A history of small dogs
Working with evolutionary biologists Professor Greger Larson, from Oxford University, and Dr. Laurent Franz of Queen Mary University of London/ Ludwig Maximilian University, the team then took a look back in time to try and pin down the origin of the "small" dog allele. Their findings turned paradigms around dog domestication on their heads. Conventional wisdom would suggest that, because wolves are big and domestic dogs are smaller, that domestication of dogs, which began roughly 20-40,000 years ago, would have been accompanied by a chance mutation that decreased their body size. “Then people selected on it, because we wanted little dogs for our companions,” says Ostrander. The new findings, she says, suggests that “only the last part of that is true.”
Instead, the team’s analysis showed that CT heterozygote wolves, featuring one copy of the "large" allele and one copy of the "small" allele were stalking the Siberian tundra over 50,000 years ago. “That was so exciting and so surprising,” says Ostrander, “because it didn’t fit our naïve worldview.”
While the exact path that IGF1 has taken over the last 50 millennia is still to be mapped out, it appears that it almost died out among wolf populations. However, it was reawakened by the genetic forces of selective breeding during domestication, illustrated in Ostrander’s paper by the emergence of many ancient genomes with CC alleles in the Middle East roughly 10,000 years ago.
A genetic continuum
The next steps for Ostrander’s team will see the researchers approach this surprising finding from different angles. Plassais is eager to work out exactly how a mutation in a lncRNA can lead to such dramatic changes to body size, and aims to do functional work to map out the pathway. Ostrander has set her sights on other genes – her analysis shows that another gene, LCORL, likely has a similar size of effect on body size as IGF1. “I want to know how all those proteins work together and affect body size,” says Ostrander.
There is incredible complexity in the genetic and proteomic pathways.
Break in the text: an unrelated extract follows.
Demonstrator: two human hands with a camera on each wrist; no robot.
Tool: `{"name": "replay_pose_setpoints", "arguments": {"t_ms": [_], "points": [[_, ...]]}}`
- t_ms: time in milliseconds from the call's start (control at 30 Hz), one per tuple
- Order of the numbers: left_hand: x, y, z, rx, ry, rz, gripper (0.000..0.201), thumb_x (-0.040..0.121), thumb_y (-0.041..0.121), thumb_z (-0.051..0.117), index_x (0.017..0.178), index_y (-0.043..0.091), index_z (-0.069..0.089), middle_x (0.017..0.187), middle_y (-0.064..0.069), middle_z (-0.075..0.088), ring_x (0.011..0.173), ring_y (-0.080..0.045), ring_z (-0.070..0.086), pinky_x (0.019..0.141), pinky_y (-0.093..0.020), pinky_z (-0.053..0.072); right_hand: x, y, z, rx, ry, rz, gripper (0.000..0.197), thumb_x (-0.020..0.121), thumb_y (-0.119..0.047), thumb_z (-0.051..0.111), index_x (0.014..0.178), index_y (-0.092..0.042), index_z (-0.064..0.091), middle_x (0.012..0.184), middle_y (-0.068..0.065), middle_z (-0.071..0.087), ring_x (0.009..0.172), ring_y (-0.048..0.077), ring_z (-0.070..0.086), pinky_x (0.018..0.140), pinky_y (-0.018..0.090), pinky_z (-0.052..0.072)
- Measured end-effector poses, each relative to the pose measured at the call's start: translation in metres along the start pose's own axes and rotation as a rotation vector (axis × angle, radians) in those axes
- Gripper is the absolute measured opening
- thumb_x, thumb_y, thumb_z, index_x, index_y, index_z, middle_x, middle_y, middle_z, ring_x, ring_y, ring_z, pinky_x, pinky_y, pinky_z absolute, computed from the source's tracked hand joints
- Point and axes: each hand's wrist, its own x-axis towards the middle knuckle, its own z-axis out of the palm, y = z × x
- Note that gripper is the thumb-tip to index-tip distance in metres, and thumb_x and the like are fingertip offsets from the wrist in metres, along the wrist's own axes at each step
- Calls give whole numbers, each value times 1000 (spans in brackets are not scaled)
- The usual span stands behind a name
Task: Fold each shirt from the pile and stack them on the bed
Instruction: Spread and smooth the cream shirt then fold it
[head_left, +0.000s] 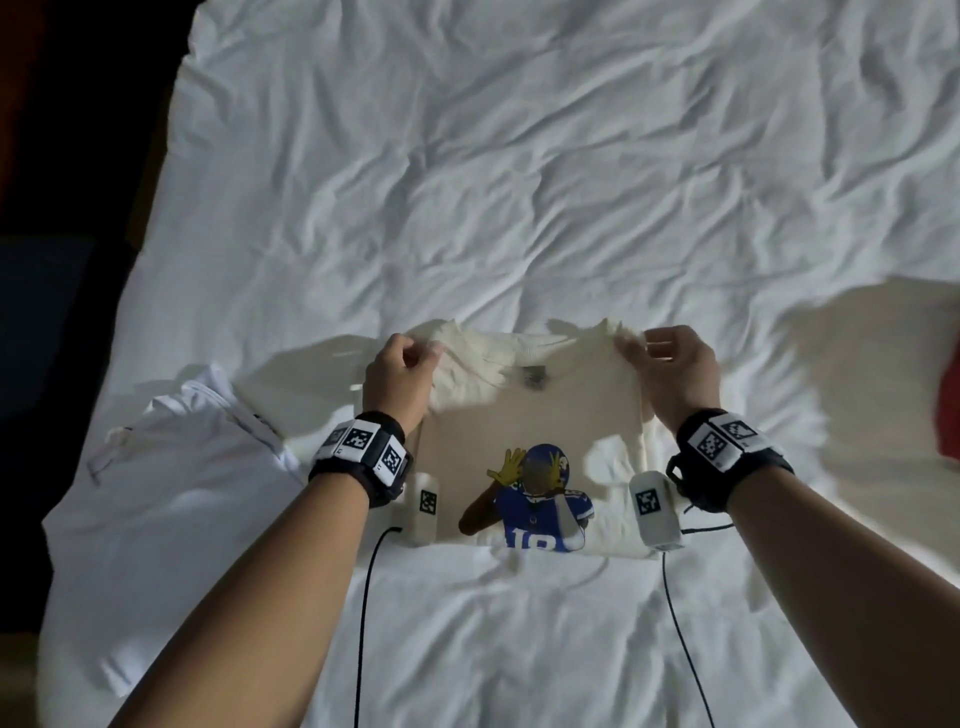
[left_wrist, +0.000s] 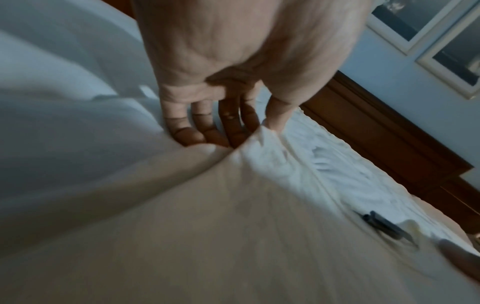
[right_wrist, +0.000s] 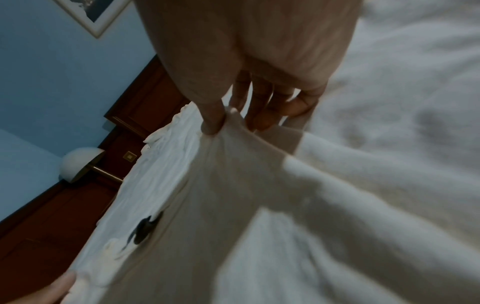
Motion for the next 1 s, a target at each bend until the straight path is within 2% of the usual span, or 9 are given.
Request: {"name": "replay_pose_setpoints", "arguments": {"t_ms": [67, 200, 300, 400, 533, 733, 833, 900, 1000], "points": [[1, 1, 0, -21, -23, -14, 31, 95, 47, 65, 101, 17, 67, 94, 3, 70, 87, -19, 67, 78, -34, 54, -1, 2, 0, 33, 4, 26, 40, 83, -45, 80, 111, -21, 64, 93, -7, 70, 90, 18, 70, 83, 38, 58], [4, -1, 3, 177, -11, 12, 22, 96, 40, 63, 88, 19, 62, 87, -1, 68, 83, -26, 67, 74, -36, 55, 0, 5, 2, -65, -4, 12, 21, 86, -28, 79, 102, -20, 67, 89, 0, 74, 81, 19, 69, 77, 35, 58], [-6, 6, 3, 244, 39, -20, 38, 100, 53, 50, 94, 17, 62, 91, -3, 67, 87, -29, 64, 77, -38, 51, -5, 1, -2, -61, 77, 21, 26, 93, -37, 71, 108, -17, 65, 94, 3, 73, 84, 20, 67, 75, 30, 51], [-32, 9, -2, 274, -12, -89, 48, 95, 64, 44, 98, 19, 61, 93, -2, 66, 86, -27, 63, 84, -41, 53, -31, 5, -8, -160, -23, 48, 42, 97, -54, 59, 102, -13, 64, 94, 2, 68, 86, 21, 64, 74, 28, 45], [-76, -6, -8, 435, 1, -67, 36, 93, 56, 51, 93, 22, 61, 89, 3, 65, 81, -23, 62, 76, -37, 52, -81, 32, -10, -266, -201, 53, 42, 98, -55, 55, 94, -14, 61, 88, -1, 66, 78, 16, 63, 63, 29, 48], [-94, -28, 10, 352, 22, -67, 28, 100, 25, 51, 74, 19, 44, 72, -2, 55, 76, -35, 57, 64, -35, 36, -95, 44, -1, -200, -88, 66, 29, 99, -37, 59, 86, -12, 60, 77, -1, 62, 79, 28, 59, 67, 31, 38], [-94, -32, 7, 207, 108, -122, 30, 102, 35, 50, 77, 19, 50, 82, -10, 66, 84, -38, 60, 69, -40, 43, -102, 41, -4, -129, -42, 60, 25, 99, -40, 61, 96, -15, 65, 77, -8, 61, 81, 23, 60, 71, 30, 41], [-100, -32, 4, 162, 111, -174, 33, 101, 49, 48, 90, 19, 58, 93, -7, 69, 90, -33, 60, 80, -42, 47, -112, 41, -7, -127, -52, 66, 26, 96, -43, 64, 107, -19, 62, 78, -11, 61, 81, 21, 61, 71, 30, 42], [-116, -36, 4, 263, 49, -171, 40, 98, 56, 46, 85, 20, 59, 83, 2, 63, 83, -28, 57, 82, -41, 46, -127, 51, -7, -145, -64, 103, 31, 92, -42, 68, 113, -23, 55, 83, -5, 65, 87, 25, 63, 76, 36, 48]]}}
But, Ostrander reminds me, there is also incredible phenotypic variation among man’s best friends, which we have only began to scratch the surface of. “We always talk about small things: the Toy Poodles and the Pomeranians and Chihuahuas, and the big things, the Newfoundlands and the St. Bernards and the Great Danes,” concludes Ostrander. “But there's a whole continuum in the middle. Where all those genes matter so much. And I I'd like to understand that continuum as well.”
Reference: Plassais, J, vonHoldt, BM, Parker, HG, et al. Natural and human-driven selection of a single noncoding body size variant in ancient and modern canids. Curr. Bio. 2022;32:1-9 doi: 10.1016/j.cub.2021.12.036.